Kat KelleyGHTC
Kat Kelly is a senior program assistant at GHTC who supports GHTC's communications and member engagement activities.
Until very recently, no new class of antibiotics had been discovered in nearly 30 years. However, as antimicrobial resistance spreads, there is an urgent need for new antibiotics, particularly those that can treat infections resistant to existing drugs. In article in Health Affairs, Allan Coukell, senior director for health programs at the Pew Charitable Trusts, is calling on Congress to pass the Promise for Antibiotics and Therapeutics for Health (PATH) Act, which would permit the US Food and Drug Administration (FDA) to approve new antibiotics for use in limited patient populations with modified clinical trial requirements that would be determined by the agency itself. There is little financial incentive for antibiotic R&D as they are prescribed for short periods of time and as there is much competition among antibiotics. Conducting clinical trials, particularly for drug-resistant infections, is challenging: not only are these infections rare, but many patients are disqualified from participation due to compromised immune systems or pre-existing conditions. Additionally, the dearth of rapid tests results in many patients starting antibiotic regimens before being diagnosed with a drug-resistant infection. The PATH Act has passed the Senate Health, Education, Labor and Pensions Committee and was included in the 21st Century Cures Act, which passed the House of Representatives last year.

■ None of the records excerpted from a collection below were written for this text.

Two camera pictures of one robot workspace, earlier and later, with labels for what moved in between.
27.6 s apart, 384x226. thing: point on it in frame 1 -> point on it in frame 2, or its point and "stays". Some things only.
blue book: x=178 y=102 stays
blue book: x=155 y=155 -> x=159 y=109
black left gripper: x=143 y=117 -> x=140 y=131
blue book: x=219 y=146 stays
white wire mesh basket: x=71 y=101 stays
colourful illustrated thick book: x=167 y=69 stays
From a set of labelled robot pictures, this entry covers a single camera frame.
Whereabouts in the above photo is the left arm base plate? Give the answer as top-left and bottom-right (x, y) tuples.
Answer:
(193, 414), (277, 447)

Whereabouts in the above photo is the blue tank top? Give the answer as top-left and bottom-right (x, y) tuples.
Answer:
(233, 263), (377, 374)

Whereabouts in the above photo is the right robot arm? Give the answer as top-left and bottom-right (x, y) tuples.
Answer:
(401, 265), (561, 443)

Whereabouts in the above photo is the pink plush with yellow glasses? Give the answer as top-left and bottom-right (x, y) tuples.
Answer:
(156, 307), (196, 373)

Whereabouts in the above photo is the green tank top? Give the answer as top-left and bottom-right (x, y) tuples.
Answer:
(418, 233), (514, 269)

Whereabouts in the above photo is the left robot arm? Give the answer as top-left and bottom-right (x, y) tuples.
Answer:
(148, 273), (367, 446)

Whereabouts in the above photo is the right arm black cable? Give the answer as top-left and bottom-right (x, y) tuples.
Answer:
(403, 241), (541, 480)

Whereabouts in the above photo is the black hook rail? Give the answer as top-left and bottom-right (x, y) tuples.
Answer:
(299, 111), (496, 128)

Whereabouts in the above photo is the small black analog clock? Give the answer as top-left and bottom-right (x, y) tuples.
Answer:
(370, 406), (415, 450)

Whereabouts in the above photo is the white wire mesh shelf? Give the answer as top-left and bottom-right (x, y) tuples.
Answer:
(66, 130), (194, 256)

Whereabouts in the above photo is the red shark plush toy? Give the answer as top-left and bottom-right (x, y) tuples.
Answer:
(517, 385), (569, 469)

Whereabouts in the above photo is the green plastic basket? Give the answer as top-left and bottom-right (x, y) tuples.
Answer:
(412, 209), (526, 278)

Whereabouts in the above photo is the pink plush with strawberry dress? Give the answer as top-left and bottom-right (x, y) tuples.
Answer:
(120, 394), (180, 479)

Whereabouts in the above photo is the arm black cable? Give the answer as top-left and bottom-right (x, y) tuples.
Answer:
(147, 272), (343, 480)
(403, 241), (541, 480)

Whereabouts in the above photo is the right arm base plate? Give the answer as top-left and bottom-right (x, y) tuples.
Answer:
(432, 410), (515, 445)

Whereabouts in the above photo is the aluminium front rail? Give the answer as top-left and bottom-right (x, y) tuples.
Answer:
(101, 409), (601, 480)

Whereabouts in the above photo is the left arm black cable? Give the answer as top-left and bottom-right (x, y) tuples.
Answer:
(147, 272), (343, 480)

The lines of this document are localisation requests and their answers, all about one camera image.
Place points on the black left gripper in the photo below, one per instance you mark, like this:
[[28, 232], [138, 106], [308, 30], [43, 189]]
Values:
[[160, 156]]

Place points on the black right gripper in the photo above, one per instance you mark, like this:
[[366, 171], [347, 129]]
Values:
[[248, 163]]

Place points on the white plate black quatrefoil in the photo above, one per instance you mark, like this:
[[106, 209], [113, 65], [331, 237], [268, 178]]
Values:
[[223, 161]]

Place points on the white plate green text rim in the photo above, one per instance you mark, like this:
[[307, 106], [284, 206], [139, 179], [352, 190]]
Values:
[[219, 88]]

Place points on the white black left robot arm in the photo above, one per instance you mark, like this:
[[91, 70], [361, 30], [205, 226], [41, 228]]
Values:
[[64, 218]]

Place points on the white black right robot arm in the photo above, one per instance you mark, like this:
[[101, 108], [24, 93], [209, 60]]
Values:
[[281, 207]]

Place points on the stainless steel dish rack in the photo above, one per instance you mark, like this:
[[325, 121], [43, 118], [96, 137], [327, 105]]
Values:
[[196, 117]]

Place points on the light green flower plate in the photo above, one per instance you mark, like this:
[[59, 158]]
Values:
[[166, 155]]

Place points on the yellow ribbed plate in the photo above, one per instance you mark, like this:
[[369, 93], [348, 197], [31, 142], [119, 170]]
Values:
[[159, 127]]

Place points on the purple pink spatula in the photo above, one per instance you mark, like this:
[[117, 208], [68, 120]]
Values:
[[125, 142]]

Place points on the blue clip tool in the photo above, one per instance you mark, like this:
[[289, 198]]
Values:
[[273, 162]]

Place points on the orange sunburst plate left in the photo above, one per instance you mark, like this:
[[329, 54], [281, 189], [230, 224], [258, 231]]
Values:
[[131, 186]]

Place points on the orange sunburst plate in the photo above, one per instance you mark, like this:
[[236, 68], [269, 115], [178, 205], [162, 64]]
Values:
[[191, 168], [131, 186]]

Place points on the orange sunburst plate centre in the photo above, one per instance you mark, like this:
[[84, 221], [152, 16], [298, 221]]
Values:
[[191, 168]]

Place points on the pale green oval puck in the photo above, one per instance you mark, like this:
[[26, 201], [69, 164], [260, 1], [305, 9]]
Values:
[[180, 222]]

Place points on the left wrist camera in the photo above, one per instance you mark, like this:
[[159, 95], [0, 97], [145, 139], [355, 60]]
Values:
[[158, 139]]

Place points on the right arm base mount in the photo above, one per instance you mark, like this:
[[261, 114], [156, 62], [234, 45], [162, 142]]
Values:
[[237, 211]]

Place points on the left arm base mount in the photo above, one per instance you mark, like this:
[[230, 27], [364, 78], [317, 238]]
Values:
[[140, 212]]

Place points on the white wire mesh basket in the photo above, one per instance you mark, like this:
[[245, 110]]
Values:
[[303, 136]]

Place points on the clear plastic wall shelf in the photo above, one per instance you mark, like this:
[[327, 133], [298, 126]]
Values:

Pharmaceutical company GlaxoSmithKline (GSK) announced that it will not file patents for its products in least developed and low-income countries, enabling manufacturers to produce and distribute generic versions of their medicines in 50 countries with a combined population of nearly 1 billion people. In lower middle income countries, GSK will continue to file patents but will offer ten-year licenses to generic manufacturers for a small royalty. GSK is also exploring innovative ways to increase access to its new and future cancer drugs through voluntary licensing via the Medicines Patent Pool, a United Nations–backed initiative that partners with patent holders and generic manufacturers to facilitate access to medicines. The Pool was founded in 2010, exclusively for HIV and AIDS drug patents, but has since been expanded to include tuberculosis and hepatitis C.
The HIV virus mutates rapidly, and thus, standard approaches to vaccine development have not been successful. Rather, researchers have been testing and adapting antibodies—proteins targeting a specific pathogen—from patients, searching for the rare broadly neutralizing antibodies which are effective against manifold strains of the virus. Scientists at The Scripps Research Institute (TSRI) have now characterized the first “teenage” broadly neutralizing antibody, an immature version of the molecule, not yet effective against the HIV virus. The molecule was discovered by the Chinese Center for Disease Control and Prevention (China CDC). The team at China CDC collected blood samples from hundreds of HIV-positive patients, identifying those with the most effective anti-HIV antibodies. The patients were then monitored for five years, enabling the researchers to observe antibody development. Previously, scientists believed that broadly neutralizing antibodies matured over 10–15 years, however, from its teenage stage, this potent antibody developed rapidly in just 2 years. The researchers hope this discovery could inform HIV vaccine research and development by providing insight into how to prompt the human immune system to rapidly produce effective broadly neutralizing antibodies.